### WORK ITEM
Print out the entries, word for word.

Extracted data entries:
↓

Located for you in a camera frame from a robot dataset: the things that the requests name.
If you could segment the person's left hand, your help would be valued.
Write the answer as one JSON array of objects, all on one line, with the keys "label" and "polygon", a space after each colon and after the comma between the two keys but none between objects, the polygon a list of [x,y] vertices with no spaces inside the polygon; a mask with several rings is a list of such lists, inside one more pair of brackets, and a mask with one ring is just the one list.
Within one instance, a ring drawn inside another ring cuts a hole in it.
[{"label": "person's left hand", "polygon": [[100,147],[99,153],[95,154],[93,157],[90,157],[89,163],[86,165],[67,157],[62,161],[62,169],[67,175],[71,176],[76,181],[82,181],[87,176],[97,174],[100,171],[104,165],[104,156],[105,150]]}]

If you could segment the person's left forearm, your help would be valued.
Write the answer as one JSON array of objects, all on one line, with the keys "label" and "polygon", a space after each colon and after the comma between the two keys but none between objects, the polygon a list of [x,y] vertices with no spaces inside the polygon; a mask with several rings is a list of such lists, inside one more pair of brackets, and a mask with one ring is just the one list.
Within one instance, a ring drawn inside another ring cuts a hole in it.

↑

### PROBLEM SOLUTION
Located for you in a camera frame from a robot dataset: the things that the requests name.
If you could segment the person's left hand, your help would be valued.
Write the answer as one JSON array of objects, all on one line, with the keys "label" and "polygon", a space after each colon and after the comma between the two keys but none between objects, the polygon a list of [x,y] vertices with no spaces inside the polygon; a mask with several rings is a list of such lists, inside one more pair of brackets, and a mask with one ring is just the one list.
Within one instance, a ring drawn inside another ring cuts a hole in it.
[{"label": "person's left hand", "polygon": [[100,147],[99,153],[95,154],[93,157],[90,157],[89,163],[86,165],[67,157],[62,161],[62,169],[67,175],[71,176],[76,181],[82,181],[87,176],[97,174],[100,171],[104,165],[104,156],[105,150]]}]

If you could segment the person's left forearm, your help would be valued.
Write the answer as one JSON array of objects, all on one line, with the keys "label" and "polygon", a space after each colon and after the comma between the two keys but none between objects, the polygon a list of [x,y] vertices with no spaces inside the polygon; a mask with several rings is a list of such lists, inside one more pair of brackets, and a mask with one ring is just the one list.
Within one instance, a ring drawn inside another ring cuts a hole in it.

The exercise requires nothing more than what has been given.